La didattica della common decency: il Libro Grosso di Ennio Cavalli

L’Unità, 2011, marzo 1 aprile 2011 Articoli e recensioni
La didattica della <i> common decency</i>: il <i>Libro Grosso</i> di Ennio Cavalli

La poesia di Ennio Cavalli è una poesia, insieme, antica e futuribile, è poesia civile, capace di fare appello a quella che Orwell definiva la common decency e insieme poesia d’immaginazione, capace di stupirsi a ogni parola con la stessa intensa ingenuità di un bambino che sfoglia per la prima volta le pagine del suo sillabario nuovo.

Se dico che è ‘antica’ lo dico pensando a certa poesia del Monti, quella ad esempio dell’Ode a Monsieur de Montgolfier, o a certi passaggi del Parini de L’innesto del vaiuolo, ad esempio, o finanche de La caduta; poesia didattica, insomma, che spiega, conduce per mano, indica, ma che, nello stesso momento, compie, proprio nel suo essere didattica, un percorso di nuova conoscenza, inintermesso, cerca valori, li riafferma con testardaggine, ha il coraggio e la maleducazione di proporli di nuovo, proprio in un tempo che sembra averli del tutto dimenticati.

E’ un illuminista ostinato, in effetti, Cavalli, un figlio dei Lumi che usa la poesia come bussola per orientarsi nella storia, nella natura e, ça va sans dire, nella lingua, una lingua che è poetica, ma non sino al punto di non essere lesta, all’occorrenza, a trasformarsi in conversazione, dialogo, addirittura in ascolto, quando si lascia attraversare dai conversari del mondo, da quelli dei bambini, a quelli degli ‘eroi’.
Questo è poi un libro che “non è normale”, come dice l’autore stesso, nella sua Premessa, un libro “kolossal” che riunisce i tre precedenti volumi di Cavalli (Libro di storia e di grilli, Libro di scienza e di nani, Libro di Sillabe), insieme a un gruppo di inediti, e li fa accompagnare dal viatico di tre note di Alessandro Fo, Roberto Roversi e Erri De Luca.
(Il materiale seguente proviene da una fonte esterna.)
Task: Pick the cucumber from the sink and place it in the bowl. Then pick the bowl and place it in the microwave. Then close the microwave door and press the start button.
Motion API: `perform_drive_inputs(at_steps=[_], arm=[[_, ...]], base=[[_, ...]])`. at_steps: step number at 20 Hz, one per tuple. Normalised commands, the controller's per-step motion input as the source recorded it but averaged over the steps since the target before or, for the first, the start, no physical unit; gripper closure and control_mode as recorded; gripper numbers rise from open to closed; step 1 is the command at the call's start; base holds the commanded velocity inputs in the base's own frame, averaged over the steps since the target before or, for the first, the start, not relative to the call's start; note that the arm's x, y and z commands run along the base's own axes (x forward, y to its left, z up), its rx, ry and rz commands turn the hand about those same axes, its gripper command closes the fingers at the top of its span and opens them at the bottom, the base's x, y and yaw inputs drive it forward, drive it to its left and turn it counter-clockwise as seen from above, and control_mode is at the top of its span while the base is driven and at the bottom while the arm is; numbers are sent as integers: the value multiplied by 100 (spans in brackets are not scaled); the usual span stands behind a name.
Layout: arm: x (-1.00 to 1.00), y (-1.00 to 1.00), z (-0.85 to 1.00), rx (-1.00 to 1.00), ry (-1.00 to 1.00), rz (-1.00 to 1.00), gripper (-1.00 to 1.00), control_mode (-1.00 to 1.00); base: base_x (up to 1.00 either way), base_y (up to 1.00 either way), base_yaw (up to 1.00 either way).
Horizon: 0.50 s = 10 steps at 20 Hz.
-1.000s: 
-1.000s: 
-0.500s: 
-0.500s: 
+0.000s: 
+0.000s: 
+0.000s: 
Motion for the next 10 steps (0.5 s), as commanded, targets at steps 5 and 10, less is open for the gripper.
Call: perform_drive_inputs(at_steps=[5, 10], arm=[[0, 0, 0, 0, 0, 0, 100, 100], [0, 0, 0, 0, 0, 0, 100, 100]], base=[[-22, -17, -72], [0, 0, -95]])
Dunque è un Libro Grosso.
E’, anzi, un ciclo di libri di poesia e non scelgo a caso la parola ‘ciclo’, il pensiero mi va proprio a Zola e ai suoi, quelli delle Soirées de Medun, parenti stretti dei nostri, quelli di Acitrezza e Palermo vicereale, la mente mi corre allo sforzo, insieme artistico e scientifico, verso una letteratura capace di costruire un ‘progetto’, magari quello di leggere il mondo senza le lenti deformanti dell’ideologia.

Un ciclo di libri, sì, ma di poesia, questa volta, una poesia che ha l’impudenza e l’orgoglio di ricordare, in questo nostro tempo tanto sconsolatamente, totalitariamente prosastico, che “una buona poesia / allunga la vita alla prosa”; una poesia che cerca di studiare, comprendere, descrivere il reale, sempre pronta a mettere il dito nella piaga delle sue contraddizioni, una poesia che, letteralmente, si inanella, in cui ogni singolo testo si incastra all’altro, in un lungo discorso, che certo non è ancora terminato, ma che ormai ha assunto le proporzioni ragguardevoli di un lungo, schietto dialogo tra il poeta e la realtà.

Mescolare, tessere temi e sogni immensi, cercare e tentare speranze, o, se preferite, seguire l’itinerario di sempre nuove ‘illusioni’ (“in poesia e in geografia Ennio è un viaggiatore”, ci ricorda De Luca) e farlo con la grazia di parole domestiche (anche se mai addomesticate), umili, ma sempre precise, tentare insomma un matrimonio acrobatico tra Lucrezio e Pascoli (e Gozzano, e Palazzeschi, certamente) è il rischio, e dunque la qualità, di questi versi, una scommessa vinta grazie a un pizzico di immaginifico che affonda le sue radici, come acutamente notato da Roversi, nel sapiente bulino magico di Angelo Maria Ripellino, che da ciascun segno cavava scintille.
Da queste radici Ennio Cavalli ha saputo far nascere frutti nuovi, che hanno il sapore spiccato e assolutamente originale di cui sanno tutte le sperimentazioni, se sono ben radicate nella memoria delle tradizioni.